** Input data follows **
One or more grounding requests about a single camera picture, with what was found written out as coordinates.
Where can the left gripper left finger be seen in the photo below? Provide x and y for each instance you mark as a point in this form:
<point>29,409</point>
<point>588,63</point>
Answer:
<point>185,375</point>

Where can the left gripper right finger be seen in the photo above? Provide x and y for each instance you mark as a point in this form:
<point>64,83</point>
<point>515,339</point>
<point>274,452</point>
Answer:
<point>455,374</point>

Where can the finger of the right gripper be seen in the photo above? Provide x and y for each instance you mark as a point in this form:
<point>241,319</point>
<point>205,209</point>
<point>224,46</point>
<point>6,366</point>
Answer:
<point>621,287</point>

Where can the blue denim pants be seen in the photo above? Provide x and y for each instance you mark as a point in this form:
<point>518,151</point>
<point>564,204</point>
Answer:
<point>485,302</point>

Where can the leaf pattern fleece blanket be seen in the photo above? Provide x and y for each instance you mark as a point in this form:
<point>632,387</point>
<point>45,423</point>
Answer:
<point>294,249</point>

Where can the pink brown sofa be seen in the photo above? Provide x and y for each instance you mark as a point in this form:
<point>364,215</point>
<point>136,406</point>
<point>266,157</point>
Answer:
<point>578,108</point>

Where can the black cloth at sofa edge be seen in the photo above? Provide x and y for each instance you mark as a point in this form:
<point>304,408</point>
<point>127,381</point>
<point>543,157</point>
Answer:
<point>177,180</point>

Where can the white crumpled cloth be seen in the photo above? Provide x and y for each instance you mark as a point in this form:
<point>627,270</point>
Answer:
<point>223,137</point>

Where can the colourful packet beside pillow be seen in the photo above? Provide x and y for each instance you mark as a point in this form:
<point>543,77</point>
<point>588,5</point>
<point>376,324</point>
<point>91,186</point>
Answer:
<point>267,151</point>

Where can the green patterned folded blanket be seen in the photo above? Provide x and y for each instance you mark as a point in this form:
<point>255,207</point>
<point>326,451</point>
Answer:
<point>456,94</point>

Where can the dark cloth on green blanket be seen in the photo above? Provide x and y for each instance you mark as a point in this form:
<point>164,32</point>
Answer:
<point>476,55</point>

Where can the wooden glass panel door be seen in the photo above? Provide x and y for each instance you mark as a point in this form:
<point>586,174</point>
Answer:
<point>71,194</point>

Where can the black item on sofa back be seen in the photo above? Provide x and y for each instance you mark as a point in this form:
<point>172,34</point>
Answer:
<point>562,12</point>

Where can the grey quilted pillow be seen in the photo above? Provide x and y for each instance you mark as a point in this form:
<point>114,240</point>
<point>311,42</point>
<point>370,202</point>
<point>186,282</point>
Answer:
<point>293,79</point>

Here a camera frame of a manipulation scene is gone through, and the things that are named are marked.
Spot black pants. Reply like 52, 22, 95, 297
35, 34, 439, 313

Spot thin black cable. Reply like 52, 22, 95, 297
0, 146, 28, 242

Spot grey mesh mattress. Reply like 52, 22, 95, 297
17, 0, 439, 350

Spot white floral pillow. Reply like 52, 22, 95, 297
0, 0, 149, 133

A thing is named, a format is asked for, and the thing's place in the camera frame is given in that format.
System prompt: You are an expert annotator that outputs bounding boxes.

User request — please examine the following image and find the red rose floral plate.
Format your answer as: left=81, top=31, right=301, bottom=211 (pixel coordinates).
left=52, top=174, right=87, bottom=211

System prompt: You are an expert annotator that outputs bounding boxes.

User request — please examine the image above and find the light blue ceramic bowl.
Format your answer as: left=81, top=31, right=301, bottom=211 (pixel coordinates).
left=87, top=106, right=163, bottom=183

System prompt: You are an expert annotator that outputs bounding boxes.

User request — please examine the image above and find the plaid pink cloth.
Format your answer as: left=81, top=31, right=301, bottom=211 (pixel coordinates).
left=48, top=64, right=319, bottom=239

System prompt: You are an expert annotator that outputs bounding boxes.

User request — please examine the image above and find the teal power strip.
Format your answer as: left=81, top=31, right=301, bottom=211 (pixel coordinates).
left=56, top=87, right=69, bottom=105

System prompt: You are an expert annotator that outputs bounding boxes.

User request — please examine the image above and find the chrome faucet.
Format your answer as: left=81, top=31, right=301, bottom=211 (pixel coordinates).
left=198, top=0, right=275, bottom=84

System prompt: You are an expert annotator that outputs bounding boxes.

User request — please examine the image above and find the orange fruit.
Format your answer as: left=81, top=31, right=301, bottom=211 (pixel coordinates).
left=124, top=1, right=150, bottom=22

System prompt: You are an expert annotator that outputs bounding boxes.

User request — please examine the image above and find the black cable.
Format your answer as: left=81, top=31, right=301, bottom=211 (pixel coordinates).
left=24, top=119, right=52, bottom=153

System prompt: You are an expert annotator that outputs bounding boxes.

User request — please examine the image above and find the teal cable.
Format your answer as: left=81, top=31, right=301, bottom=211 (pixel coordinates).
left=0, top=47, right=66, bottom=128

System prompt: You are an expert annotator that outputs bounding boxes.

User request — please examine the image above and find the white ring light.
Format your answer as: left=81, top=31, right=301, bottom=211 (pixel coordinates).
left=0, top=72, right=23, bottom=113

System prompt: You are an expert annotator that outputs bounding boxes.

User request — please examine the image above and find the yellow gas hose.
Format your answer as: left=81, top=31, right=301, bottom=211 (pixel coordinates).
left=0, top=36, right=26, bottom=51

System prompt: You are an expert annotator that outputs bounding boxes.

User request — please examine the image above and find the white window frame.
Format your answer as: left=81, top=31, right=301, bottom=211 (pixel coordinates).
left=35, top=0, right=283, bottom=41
** End of Input data **
- Action item -
Include the first line of the listing, the line with "<point>223,137</point>", and every line between them, each repeated exactly, and output only those.

- Answer box -
One or more grounding requests about a single camera picture, with what was found written out as coordinates.
Where can the left gripper left finger be seen in the photo below? Provide x and y for each instance you mark as a point in this form:
<point>29,409</point>
<point>588,63</point>
Answer:
<point>185,375</point>

Where can the left gripper right finger be seen in the photo above? Provide x and y for each instance you mark as a point in this form:
<point>64,83</point>
<point>515,339</point>
<point>274,452</point>
Answer:
<point>455,374</point>

Where can the finger of the right gripper be seen in the photo above? Provide x and y for each instance you mark as a point in this form:
<point>241,319</point>
<point>205,209</point>
<point>224,46</point>
<point>6,366</point>
Answer:
<point>621,287</point>

Where can the blue denim pants be seen in the photo above? Provide x and y for each instance you mark as a point in this form:
<point>518,151</point>
<point>564,204</point>
Answer:
<point>485,302</point>

Where can the leaf pattern fleece blanket be seen in the photo above? Provide x and y for each instance you mark as a point in this form:
<point>632,387</point>
<point>45,423</point>
Answer:
<point>294,249</point>

Where can the pink brown sofa be seen in the photo above? Provide x and y for each instance you mark as a point in this form:
<point>364,215</point>
<point>136,406</point>
<point>266,157</point>
Answer:
<point>578,108</point>

Where can the black cloth at sofa edge be seen in the photo above? Provide x and y for each instance you mark as a point in this form:
<point>304,408</point>
<point>127,381</point>
<point>543,157</point>
Answer:
<point>177,180</point>

Where can the white crumpled cloth be seen in the photo above? Provide x and y for each instance you mark as a point in this form:
<point>627,270</point>
Answer:
<point>223,137</point>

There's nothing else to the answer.